ACTIVITY -
Write out, please, the lines from the beginning of the material to the line with "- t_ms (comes", including both ends and nothing else.

#### PROVIDED RECORDS

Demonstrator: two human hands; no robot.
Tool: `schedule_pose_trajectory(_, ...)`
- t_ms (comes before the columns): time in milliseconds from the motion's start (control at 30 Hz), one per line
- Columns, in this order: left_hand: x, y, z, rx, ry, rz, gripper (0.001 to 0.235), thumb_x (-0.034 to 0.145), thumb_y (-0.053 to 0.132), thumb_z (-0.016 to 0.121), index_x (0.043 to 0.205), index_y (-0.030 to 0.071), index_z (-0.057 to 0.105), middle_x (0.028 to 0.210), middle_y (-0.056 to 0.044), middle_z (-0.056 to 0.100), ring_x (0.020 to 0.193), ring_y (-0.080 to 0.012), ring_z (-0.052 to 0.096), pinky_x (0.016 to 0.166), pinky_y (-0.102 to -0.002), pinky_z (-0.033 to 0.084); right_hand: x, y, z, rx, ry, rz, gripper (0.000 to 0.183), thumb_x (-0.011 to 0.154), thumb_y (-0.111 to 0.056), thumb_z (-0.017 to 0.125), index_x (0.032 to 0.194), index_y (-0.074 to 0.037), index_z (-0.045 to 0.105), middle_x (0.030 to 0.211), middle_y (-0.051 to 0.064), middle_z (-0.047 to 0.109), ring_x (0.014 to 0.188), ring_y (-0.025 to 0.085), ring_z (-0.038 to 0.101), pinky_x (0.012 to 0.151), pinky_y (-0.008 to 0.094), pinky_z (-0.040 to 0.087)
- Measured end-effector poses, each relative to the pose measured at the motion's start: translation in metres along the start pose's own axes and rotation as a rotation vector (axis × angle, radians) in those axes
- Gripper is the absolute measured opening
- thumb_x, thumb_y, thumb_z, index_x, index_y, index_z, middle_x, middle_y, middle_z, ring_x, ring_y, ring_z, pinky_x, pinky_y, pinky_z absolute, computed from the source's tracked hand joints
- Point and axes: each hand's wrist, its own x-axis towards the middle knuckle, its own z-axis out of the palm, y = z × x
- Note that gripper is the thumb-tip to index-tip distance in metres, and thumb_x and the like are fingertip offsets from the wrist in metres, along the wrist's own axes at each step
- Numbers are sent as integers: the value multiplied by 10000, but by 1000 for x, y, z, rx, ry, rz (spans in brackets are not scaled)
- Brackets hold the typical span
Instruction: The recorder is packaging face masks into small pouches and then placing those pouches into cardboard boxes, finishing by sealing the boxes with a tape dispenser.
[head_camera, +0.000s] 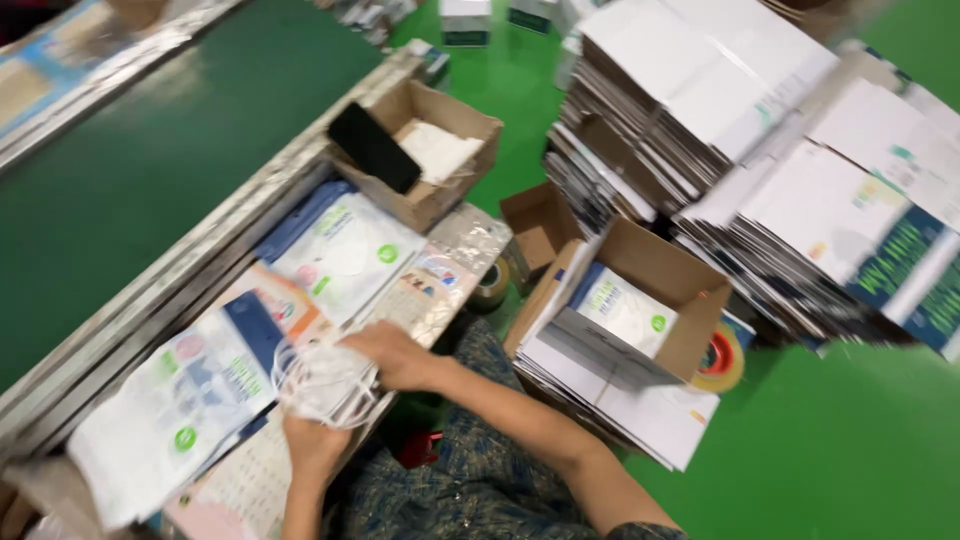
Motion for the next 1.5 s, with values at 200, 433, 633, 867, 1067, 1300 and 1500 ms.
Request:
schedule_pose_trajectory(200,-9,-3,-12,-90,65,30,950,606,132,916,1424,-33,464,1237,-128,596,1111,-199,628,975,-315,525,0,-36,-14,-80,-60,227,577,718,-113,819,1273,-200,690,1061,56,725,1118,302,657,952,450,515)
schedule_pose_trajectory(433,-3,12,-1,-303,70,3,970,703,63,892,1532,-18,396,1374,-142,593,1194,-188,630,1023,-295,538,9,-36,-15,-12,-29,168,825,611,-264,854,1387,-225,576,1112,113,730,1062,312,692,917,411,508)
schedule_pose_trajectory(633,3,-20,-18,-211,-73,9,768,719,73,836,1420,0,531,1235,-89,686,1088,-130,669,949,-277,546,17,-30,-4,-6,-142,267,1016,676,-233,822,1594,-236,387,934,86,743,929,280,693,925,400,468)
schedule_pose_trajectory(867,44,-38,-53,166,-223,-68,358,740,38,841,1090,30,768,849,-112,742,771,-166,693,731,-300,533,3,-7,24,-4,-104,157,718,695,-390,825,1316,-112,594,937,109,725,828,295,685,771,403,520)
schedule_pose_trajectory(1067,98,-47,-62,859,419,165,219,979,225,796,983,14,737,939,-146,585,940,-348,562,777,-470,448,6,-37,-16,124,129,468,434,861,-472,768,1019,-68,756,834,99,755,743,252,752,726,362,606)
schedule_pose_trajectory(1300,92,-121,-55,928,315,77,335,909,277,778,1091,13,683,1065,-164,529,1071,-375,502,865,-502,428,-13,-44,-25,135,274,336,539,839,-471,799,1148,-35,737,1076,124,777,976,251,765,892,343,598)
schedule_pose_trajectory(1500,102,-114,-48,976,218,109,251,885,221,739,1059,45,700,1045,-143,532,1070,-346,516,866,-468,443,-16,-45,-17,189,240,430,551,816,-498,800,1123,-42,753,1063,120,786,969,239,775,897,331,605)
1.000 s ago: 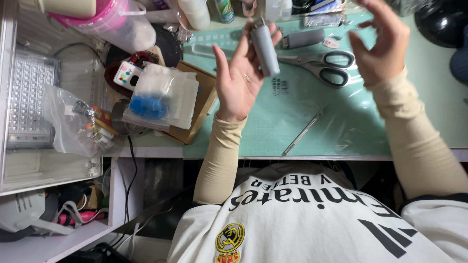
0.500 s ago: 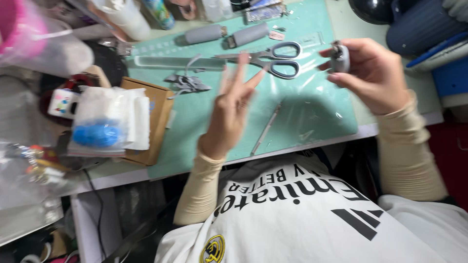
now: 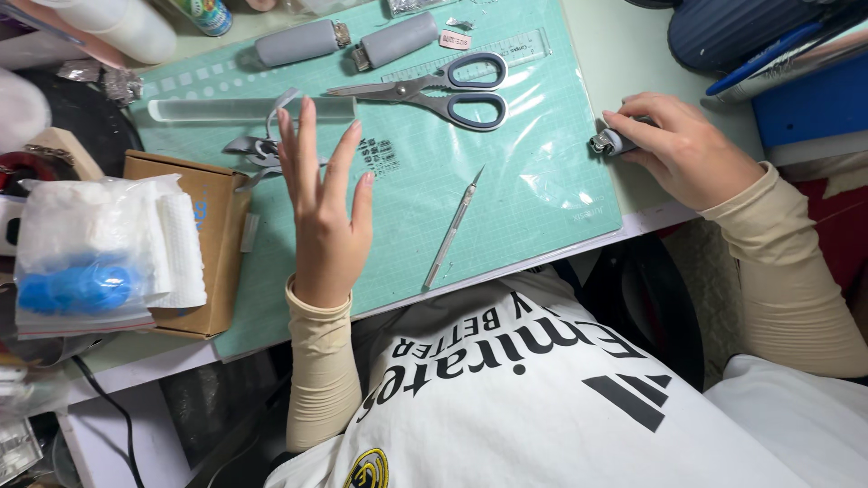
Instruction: The person uses a precision craft knife to scrape and clean the internal metal components of a gray disposable lighter. They repeatedly rotate the lighter to access different areas around the nozzle and ignition mechanism, removing debris or residue from the metal parts.
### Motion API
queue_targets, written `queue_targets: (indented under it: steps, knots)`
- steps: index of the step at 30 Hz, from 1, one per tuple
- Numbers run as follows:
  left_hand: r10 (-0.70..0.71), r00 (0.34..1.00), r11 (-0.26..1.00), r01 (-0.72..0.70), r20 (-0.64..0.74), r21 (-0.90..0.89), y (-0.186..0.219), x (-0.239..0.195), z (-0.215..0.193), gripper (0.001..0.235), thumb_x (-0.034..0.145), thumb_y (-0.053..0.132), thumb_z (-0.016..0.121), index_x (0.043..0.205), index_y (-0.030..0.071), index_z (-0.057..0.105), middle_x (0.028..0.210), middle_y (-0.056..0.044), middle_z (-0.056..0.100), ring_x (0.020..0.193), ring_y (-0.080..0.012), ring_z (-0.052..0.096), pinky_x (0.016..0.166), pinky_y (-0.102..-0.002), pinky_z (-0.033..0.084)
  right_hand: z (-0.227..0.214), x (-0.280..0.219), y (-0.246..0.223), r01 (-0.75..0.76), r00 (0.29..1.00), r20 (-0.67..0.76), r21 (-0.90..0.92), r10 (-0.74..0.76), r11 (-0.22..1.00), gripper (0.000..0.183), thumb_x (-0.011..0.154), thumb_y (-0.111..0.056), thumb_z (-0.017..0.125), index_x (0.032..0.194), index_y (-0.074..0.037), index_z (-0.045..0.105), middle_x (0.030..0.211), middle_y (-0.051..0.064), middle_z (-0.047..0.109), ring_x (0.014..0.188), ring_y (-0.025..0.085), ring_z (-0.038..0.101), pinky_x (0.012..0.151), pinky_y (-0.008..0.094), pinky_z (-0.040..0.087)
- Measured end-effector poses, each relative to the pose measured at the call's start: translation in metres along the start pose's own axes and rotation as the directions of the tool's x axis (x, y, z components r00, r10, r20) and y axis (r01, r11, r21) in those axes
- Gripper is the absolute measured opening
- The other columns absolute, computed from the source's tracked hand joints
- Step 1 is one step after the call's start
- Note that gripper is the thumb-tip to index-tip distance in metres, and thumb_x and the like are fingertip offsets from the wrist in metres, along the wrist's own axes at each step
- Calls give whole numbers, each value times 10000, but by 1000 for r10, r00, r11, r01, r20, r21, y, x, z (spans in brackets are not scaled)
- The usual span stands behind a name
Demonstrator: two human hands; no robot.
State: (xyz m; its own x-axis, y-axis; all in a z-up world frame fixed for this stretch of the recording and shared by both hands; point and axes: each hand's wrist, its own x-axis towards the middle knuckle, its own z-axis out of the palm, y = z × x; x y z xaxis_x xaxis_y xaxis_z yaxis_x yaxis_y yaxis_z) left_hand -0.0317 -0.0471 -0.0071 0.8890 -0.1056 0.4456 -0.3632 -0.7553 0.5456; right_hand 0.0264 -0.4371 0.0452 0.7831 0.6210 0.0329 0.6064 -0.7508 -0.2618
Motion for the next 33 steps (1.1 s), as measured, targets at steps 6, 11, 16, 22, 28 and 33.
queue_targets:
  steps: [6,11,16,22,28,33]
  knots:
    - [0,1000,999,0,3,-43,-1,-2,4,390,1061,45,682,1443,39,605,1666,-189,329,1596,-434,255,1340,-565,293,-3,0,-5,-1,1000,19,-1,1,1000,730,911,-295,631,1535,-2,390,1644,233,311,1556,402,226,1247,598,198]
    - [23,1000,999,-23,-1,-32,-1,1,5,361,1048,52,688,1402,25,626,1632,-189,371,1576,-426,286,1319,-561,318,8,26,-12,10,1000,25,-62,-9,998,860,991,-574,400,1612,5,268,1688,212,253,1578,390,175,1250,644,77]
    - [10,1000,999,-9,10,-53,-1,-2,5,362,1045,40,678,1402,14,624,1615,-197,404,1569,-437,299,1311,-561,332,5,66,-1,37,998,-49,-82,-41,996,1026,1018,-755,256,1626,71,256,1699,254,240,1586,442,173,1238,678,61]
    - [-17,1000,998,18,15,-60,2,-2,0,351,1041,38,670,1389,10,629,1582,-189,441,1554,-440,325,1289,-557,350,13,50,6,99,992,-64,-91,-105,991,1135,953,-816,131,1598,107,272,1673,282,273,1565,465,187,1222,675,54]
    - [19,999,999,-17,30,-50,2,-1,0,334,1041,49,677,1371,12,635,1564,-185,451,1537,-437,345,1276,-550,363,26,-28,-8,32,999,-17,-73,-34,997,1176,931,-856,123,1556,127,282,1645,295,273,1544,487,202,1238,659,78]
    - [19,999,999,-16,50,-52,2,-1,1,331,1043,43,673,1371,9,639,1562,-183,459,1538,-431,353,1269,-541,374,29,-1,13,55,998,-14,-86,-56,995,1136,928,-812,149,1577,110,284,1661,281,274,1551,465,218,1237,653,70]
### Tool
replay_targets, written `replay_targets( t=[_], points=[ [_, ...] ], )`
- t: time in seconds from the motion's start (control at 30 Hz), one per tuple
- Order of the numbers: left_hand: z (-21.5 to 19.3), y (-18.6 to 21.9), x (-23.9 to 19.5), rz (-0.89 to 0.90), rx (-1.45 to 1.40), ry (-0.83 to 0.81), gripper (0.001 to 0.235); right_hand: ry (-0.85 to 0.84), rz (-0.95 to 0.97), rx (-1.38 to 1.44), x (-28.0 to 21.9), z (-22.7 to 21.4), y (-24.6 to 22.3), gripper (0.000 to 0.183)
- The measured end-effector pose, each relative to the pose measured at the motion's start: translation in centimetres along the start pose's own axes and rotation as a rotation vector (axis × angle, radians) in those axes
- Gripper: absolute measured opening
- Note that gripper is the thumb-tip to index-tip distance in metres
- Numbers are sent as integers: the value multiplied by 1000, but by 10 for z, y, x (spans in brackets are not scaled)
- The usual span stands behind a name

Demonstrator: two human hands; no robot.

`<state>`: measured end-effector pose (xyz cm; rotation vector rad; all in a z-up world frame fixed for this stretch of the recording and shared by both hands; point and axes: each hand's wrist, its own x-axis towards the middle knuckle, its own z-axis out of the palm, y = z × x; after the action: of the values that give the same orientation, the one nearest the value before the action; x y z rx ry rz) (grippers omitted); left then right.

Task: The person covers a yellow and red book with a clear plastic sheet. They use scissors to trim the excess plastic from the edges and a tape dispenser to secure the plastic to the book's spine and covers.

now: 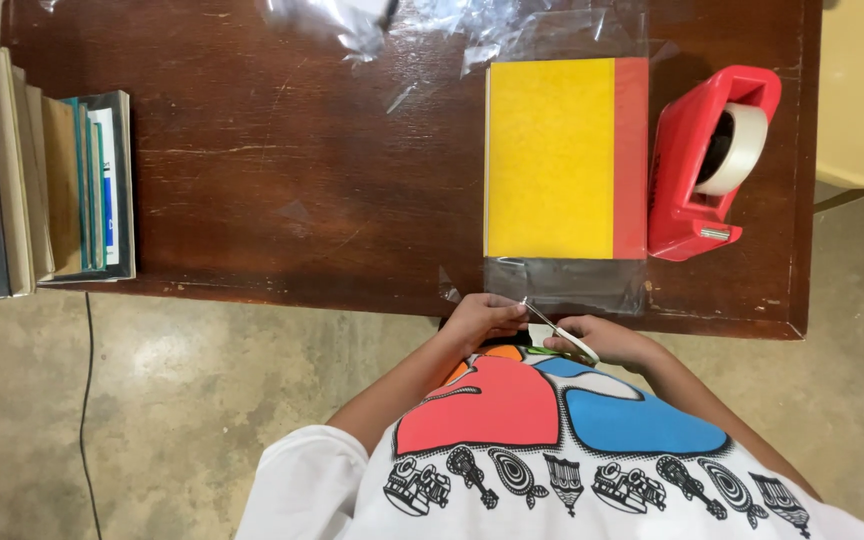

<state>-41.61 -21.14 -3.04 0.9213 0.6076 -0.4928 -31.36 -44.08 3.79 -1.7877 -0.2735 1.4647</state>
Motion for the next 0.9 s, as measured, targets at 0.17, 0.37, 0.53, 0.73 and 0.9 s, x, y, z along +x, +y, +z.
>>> replay_targets(
  t=[0.17,0.37,0.53,0.73,0.9],
  points=[
    [-2,0,3,-18,2,10,43,17,-8,11,0,4,-3,27],
    [-2,1,3,-19,5,-9,41,8,26,74,3,0,11,29],
    [-4,0,3,-11,11,-28,42,-13,45,100,5,-5,18,33],
    [-4,2,0,-1,53,-23,39,-7,74,124,6,-6,21,33],
    [-3,5,-4,10,62,-17,41,-7,58,174,8,-6,23,34]
  ],
)
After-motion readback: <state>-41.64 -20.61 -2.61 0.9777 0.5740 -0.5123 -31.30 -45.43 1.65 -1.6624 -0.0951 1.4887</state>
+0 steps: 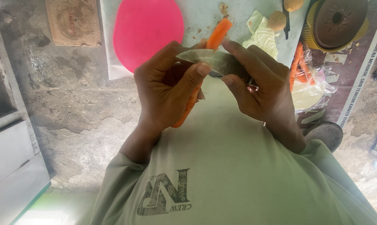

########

REPLY TO THE EXERCISE -
Demonstrator: two human hands; no robot.
Tool: `schedule_pose_trajectory(_, ...)`
- t_ms (comes before the columns): time in milliseconds from the motion's start (control at 30 Hz), one per line

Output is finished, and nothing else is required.